---------- RECORDS PROVIDED
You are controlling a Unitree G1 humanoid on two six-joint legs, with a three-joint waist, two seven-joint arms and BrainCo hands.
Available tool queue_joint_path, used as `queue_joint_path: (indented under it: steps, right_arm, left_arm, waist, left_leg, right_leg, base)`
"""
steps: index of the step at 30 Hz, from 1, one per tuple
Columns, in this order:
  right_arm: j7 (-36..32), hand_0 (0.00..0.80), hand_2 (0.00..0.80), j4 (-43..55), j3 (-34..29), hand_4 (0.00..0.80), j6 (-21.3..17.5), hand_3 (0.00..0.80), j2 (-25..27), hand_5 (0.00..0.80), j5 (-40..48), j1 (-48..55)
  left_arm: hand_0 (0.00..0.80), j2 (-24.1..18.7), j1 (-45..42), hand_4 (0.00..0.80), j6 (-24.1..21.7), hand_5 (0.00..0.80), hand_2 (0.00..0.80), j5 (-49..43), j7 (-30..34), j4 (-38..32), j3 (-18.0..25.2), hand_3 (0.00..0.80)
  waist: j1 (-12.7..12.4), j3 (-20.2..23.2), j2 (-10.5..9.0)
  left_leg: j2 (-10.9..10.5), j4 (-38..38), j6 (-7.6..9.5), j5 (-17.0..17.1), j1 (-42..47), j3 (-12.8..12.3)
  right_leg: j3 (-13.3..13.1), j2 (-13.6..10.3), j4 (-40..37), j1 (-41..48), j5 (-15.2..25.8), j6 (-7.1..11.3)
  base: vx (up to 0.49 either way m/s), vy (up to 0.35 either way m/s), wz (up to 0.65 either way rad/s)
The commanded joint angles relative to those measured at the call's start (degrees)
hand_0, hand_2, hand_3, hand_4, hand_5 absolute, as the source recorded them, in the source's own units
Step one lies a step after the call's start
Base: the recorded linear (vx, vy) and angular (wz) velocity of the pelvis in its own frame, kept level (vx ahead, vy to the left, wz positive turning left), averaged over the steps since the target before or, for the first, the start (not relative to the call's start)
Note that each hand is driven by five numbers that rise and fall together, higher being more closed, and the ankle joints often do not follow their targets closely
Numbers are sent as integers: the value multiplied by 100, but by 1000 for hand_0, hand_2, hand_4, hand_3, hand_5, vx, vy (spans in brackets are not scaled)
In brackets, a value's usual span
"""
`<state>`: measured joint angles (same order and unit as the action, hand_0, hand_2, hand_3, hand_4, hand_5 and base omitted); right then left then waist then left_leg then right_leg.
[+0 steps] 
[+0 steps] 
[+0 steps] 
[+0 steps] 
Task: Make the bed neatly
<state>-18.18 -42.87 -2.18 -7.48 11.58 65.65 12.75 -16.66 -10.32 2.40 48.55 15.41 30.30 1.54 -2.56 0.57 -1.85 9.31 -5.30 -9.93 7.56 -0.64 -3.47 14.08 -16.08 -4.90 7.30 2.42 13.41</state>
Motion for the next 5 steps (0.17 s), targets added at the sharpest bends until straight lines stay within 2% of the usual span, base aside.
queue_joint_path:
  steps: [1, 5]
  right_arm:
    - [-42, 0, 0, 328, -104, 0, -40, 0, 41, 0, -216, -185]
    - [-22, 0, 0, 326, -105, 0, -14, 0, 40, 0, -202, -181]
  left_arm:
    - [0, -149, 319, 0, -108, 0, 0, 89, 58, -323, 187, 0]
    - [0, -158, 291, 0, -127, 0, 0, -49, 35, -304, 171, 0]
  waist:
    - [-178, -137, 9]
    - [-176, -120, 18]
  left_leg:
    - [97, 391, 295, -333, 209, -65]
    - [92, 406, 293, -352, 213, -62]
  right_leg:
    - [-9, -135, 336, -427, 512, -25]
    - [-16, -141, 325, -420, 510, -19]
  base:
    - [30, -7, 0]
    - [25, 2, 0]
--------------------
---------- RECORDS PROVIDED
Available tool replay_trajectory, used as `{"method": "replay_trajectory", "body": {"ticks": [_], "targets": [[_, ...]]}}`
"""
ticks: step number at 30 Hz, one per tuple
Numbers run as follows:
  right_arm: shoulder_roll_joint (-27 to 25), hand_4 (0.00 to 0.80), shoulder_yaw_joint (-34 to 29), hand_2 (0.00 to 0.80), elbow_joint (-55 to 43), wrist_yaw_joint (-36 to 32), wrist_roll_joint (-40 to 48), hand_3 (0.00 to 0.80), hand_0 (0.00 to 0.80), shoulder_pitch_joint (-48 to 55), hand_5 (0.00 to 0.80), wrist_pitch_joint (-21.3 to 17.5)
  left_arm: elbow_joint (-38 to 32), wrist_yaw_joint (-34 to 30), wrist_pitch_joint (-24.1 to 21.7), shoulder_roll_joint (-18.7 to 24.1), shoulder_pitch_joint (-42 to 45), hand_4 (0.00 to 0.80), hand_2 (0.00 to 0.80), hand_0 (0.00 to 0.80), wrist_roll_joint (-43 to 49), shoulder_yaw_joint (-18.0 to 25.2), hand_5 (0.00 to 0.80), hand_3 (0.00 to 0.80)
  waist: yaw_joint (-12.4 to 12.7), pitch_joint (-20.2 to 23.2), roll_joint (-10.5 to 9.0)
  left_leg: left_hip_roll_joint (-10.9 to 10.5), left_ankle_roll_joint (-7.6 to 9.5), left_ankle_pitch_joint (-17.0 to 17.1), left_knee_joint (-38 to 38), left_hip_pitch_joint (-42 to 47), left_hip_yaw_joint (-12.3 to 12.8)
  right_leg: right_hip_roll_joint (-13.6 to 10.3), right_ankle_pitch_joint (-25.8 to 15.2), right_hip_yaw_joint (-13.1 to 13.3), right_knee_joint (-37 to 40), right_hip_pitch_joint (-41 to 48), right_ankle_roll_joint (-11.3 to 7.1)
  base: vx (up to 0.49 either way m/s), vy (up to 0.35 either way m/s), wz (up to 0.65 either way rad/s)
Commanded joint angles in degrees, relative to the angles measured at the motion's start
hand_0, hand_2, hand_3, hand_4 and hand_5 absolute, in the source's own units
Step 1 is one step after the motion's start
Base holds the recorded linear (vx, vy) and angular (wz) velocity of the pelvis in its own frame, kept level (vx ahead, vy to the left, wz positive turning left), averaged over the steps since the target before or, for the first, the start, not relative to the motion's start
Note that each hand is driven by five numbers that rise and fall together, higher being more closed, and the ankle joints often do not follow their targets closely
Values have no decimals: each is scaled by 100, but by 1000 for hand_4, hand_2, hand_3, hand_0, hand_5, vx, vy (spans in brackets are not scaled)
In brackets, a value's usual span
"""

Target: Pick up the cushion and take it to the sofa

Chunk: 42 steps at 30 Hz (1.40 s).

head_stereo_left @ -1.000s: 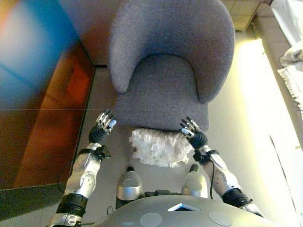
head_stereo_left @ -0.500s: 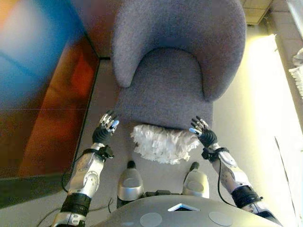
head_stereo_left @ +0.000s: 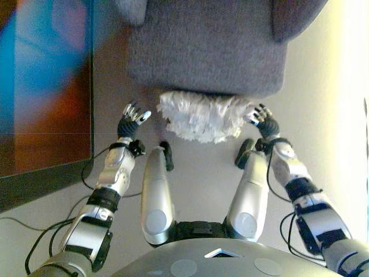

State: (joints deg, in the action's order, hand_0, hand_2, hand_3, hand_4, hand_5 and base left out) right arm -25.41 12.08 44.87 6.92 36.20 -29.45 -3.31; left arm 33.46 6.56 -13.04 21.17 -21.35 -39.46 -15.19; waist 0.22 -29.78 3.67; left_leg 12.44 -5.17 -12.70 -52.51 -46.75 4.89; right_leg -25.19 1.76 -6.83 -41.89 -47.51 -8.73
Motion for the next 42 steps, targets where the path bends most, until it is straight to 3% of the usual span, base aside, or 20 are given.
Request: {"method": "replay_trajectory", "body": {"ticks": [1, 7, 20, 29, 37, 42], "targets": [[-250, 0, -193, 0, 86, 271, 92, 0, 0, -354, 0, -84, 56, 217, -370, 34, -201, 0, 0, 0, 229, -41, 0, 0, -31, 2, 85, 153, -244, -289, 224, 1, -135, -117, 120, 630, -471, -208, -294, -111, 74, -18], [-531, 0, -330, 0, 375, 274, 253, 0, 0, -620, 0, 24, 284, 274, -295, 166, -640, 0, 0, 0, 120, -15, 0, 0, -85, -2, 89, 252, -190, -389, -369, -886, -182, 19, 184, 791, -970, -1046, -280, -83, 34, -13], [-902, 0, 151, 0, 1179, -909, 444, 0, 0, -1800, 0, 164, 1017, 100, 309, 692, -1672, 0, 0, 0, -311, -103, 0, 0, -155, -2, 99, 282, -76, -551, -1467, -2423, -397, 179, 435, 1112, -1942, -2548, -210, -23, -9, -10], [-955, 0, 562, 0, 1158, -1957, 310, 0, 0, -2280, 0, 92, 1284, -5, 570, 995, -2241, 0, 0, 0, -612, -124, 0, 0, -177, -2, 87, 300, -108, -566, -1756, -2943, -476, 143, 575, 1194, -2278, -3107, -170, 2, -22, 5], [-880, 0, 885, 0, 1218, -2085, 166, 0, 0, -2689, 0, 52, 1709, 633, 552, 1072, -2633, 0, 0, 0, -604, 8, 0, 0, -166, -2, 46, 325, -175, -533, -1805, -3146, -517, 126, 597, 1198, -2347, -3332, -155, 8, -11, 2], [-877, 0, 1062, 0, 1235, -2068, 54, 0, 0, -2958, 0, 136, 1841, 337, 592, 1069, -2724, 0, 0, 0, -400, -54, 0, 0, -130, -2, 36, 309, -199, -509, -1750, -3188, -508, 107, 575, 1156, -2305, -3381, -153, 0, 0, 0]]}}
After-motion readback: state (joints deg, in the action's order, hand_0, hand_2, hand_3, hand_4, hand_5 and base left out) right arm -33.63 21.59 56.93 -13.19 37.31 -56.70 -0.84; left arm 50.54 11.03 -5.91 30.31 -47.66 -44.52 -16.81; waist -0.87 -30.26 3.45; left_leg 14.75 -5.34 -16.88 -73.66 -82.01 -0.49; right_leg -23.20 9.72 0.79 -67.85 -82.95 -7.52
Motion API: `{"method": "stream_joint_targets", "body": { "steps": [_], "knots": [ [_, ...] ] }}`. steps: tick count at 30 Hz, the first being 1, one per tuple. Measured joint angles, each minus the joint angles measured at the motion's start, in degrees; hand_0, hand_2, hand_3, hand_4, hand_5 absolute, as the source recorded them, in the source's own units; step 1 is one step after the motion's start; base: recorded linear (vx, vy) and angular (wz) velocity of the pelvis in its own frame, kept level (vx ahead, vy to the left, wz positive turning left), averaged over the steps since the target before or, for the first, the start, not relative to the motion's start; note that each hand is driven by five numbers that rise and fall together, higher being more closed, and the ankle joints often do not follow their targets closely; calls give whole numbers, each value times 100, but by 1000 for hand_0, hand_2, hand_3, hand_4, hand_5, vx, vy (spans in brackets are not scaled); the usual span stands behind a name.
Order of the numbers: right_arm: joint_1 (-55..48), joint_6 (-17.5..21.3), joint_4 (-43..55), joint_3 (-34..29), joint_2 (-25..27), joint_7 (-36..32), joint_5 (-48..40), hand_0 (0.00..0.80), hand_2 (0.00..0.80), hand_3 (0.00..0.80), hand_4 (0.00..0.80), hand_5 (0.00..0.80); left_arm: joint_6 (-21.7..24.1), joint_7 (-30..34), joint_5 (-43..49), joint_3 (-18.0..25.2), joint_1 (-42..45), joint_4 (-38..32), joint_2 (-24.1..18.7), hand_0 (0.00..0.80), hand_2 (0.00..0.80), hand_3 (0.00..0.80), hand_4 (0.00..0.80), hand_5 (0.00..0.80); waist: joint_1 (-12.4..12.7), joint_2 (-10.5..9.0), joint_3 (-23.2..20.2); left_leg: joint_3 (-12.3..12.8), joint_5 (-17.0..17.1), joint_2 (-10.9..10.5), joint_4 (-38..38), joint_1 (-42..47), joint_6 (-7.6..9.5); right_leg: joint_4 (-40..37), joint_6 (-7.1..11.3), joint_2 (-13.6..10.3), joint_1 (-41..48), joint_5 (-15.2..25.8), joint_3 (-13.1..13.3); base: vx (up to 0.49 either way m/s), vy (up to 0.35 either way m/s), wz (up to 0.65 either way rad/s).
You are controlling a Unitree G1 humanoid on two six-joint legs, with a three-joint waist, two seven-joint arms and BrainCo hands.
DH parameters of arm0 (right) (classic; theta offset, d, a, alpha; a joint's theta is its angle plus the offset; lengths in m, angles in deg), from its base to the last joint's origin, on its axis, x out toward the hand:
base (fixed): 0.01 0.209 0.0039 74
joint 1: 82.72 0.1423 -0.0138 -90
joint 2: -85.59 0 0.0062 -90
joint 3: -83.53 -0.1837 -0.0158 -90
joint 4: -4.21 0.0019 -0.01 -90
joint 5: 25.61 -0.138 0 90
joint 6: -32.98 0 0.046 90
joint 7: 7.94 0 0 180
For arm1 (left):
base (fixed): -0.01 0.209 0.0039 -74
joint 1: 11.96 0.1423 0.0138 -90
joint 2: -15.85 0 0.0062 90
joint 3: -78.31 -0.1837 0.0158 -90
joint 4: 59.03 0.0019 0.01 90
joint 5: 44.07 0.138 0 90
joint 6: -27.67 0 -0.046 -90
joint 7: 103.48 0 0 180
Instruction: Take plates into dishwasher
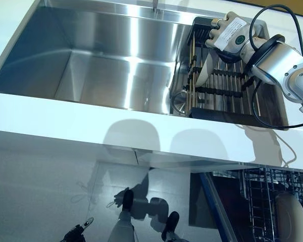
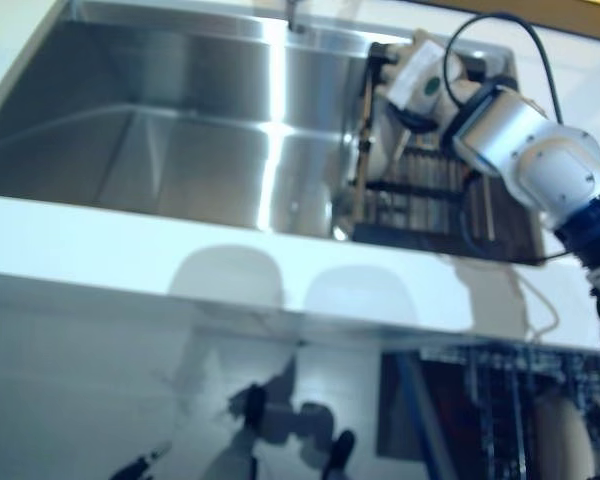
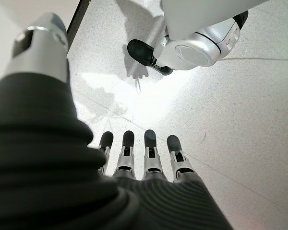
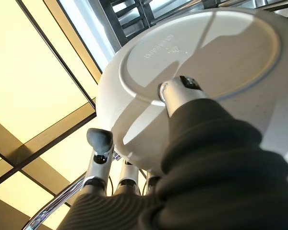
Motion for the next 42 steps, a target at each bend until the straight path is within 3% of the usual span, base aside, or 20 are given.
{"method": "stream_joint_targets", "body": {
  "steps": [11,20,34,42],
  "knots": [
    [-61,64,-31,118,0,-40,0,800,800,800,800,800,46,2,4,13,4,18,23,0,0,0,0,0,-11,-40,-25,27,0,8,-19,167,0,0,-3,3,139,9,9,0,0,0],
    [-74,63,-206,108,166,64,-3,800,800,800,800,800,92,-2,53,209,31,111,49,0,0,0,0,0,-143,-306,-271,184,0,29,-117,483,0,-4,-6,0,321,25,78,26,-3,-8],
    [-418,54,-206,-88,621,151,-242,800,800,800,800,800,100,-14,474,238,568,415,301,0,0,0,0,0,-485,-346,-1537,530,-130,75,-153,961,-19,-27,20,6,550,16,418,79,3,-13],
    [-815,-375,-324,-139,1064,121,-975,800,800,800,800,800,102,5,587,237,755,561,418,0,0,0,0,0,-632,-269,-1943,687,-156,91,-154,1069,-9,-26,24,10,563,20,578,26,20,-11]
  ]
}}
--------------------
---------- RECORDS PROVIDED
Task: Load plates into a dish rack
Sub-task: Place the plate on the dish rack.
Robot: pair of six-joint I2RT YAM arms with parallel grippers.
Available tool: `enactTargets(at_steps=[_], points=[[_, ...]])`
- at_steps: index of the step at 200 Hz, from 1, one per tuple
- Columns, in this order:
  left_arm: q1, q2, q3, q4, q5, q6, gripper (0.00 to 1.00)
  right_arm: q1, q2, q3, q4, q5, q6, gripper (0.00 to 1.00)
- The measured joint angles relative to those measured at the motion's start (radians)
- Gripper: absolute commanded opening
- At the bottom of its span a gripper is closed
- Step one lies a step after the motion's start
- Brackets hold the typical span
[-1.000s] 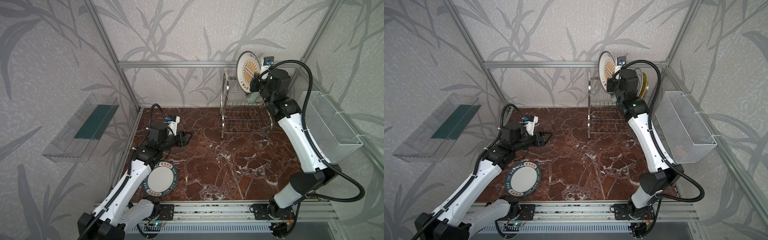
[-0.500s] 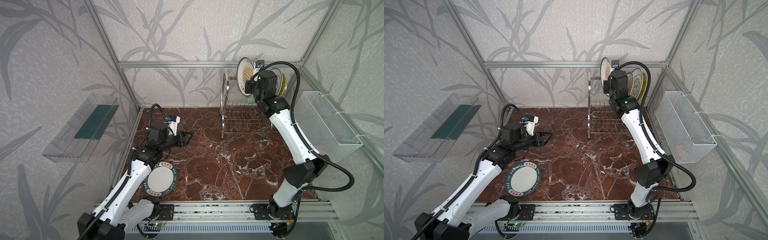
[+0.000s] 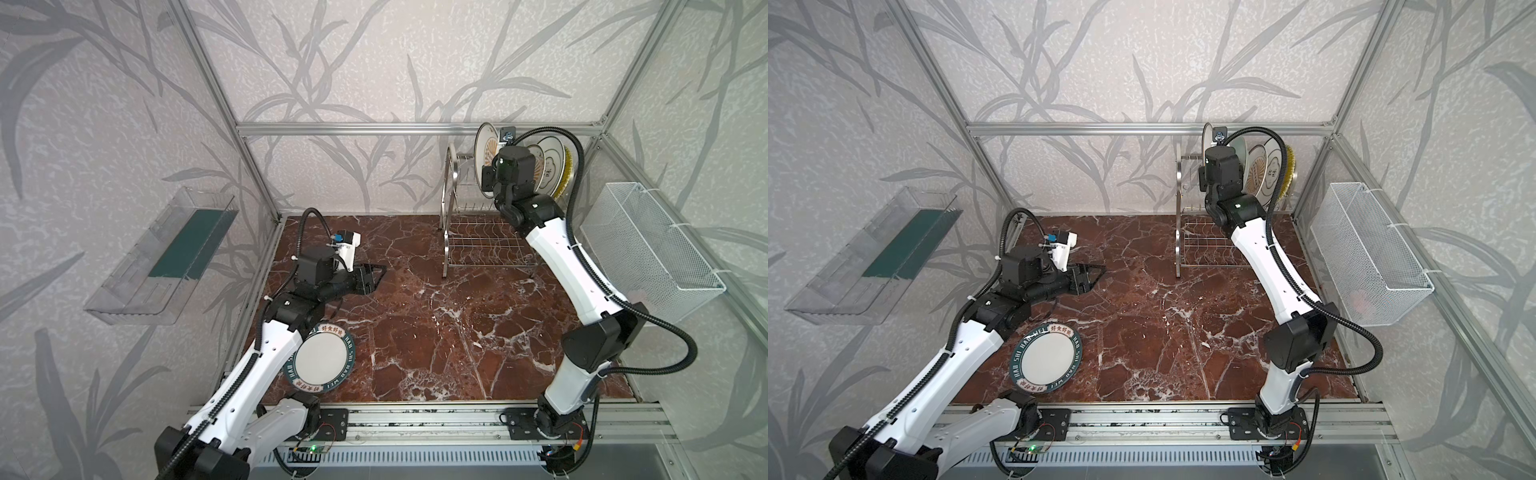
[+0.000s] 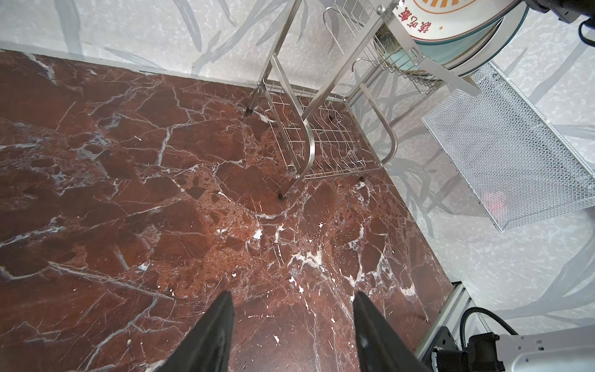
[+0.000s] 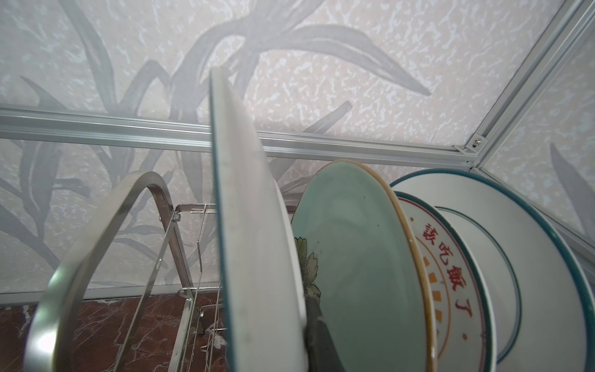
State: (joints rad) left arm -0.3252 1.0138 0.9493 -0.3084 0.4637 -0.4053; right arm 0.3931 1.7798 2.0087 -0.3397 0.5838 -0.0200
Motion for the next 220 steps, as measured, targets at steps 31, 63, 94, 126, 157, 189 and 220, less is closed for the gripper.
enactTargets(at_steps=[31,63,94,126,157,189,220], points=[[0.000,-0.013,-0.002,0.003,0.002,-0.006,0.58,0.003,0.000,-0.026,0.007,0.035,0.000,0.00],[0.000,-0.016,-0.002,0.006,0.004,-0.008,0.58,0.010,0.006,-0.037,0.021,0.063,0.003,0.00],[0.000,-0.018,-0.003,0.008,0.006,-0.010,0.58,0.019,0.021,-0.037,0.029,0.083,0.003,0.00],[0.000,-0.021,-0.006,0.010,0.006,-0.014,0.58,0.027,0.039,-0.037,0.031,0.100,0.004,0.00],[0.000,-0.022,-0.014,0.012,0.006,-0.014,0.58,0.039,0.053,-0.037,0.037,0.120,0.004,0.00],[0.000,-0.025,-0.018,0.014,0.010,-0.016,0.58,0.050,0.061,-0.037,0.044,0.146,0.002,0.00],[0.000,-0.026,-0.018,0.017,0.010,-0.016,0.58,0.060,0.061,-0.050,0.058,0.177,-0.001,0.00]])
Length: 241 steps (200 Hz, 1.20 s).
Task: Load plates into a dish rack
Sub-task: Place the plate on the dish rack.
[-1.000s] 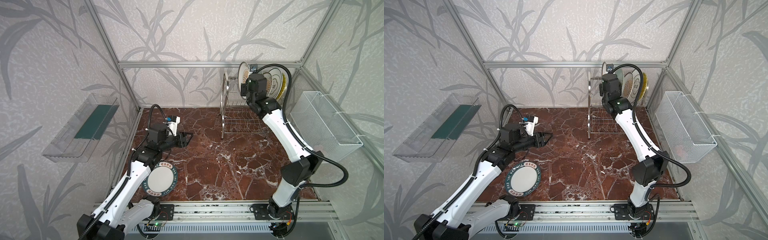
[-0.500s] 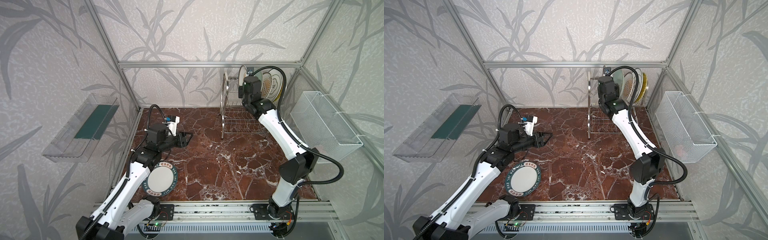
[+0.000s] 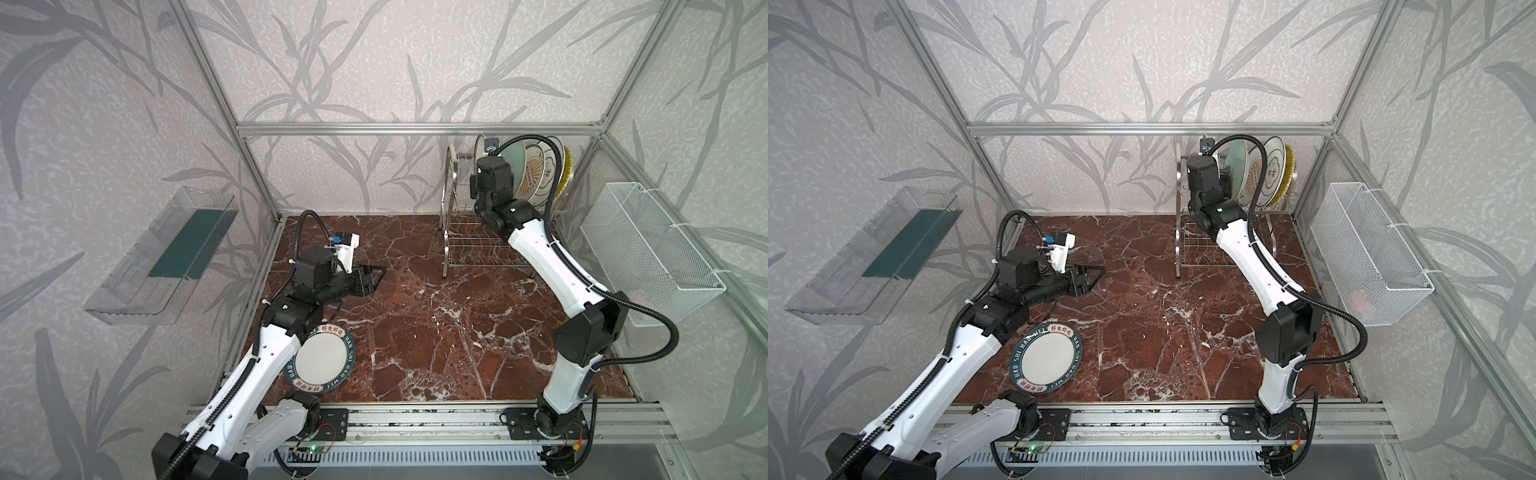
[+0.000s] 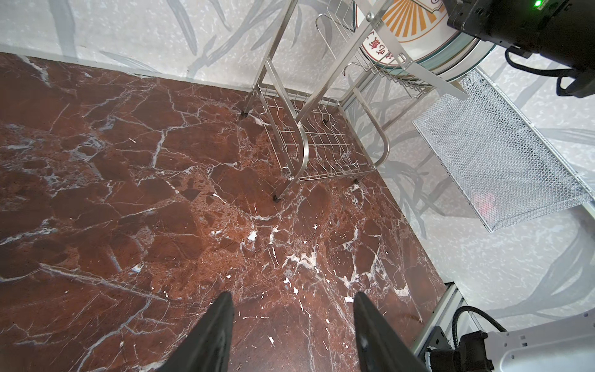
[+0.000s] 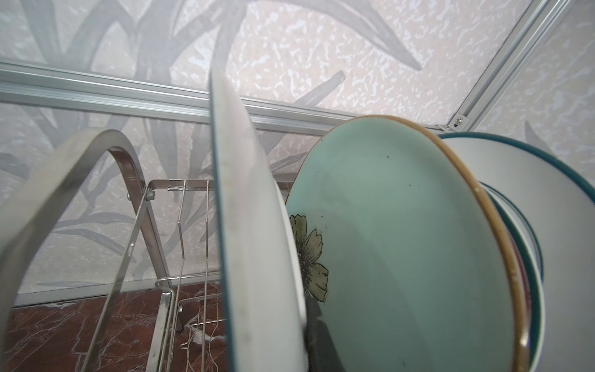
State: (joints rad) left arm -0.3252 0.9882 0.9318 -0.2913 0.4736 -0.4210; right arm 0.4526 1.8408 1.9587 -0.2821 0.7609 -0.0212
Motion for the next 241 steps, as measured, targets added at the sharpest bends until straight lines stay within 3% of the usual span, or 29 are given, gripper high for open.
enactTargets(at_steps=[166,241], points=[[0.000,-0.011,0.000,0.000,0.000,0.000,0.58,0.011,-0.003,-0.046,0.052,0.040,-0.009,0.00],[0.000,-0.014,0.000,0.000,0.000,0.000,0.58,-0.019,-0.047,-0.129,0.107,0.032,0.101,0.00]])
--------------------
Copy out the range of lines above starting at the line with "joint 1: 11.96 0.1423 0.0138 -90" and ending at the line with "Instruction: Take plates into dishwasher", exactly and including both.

joint 1: 11.96 0.1423 0.0138 -90
joint 2: -15.85 0 0.0062 90
joint 3: -78.31 -0.1837 0.0158 -90
joint 4: 59.03 0.0019 0.01 90
joint 5: 44.07 0.138 0 90
joint 6: -27.67 0 -0.046 -90
joint 7: 103.48 0 0 180
Instruction: Take plates into dishwasher

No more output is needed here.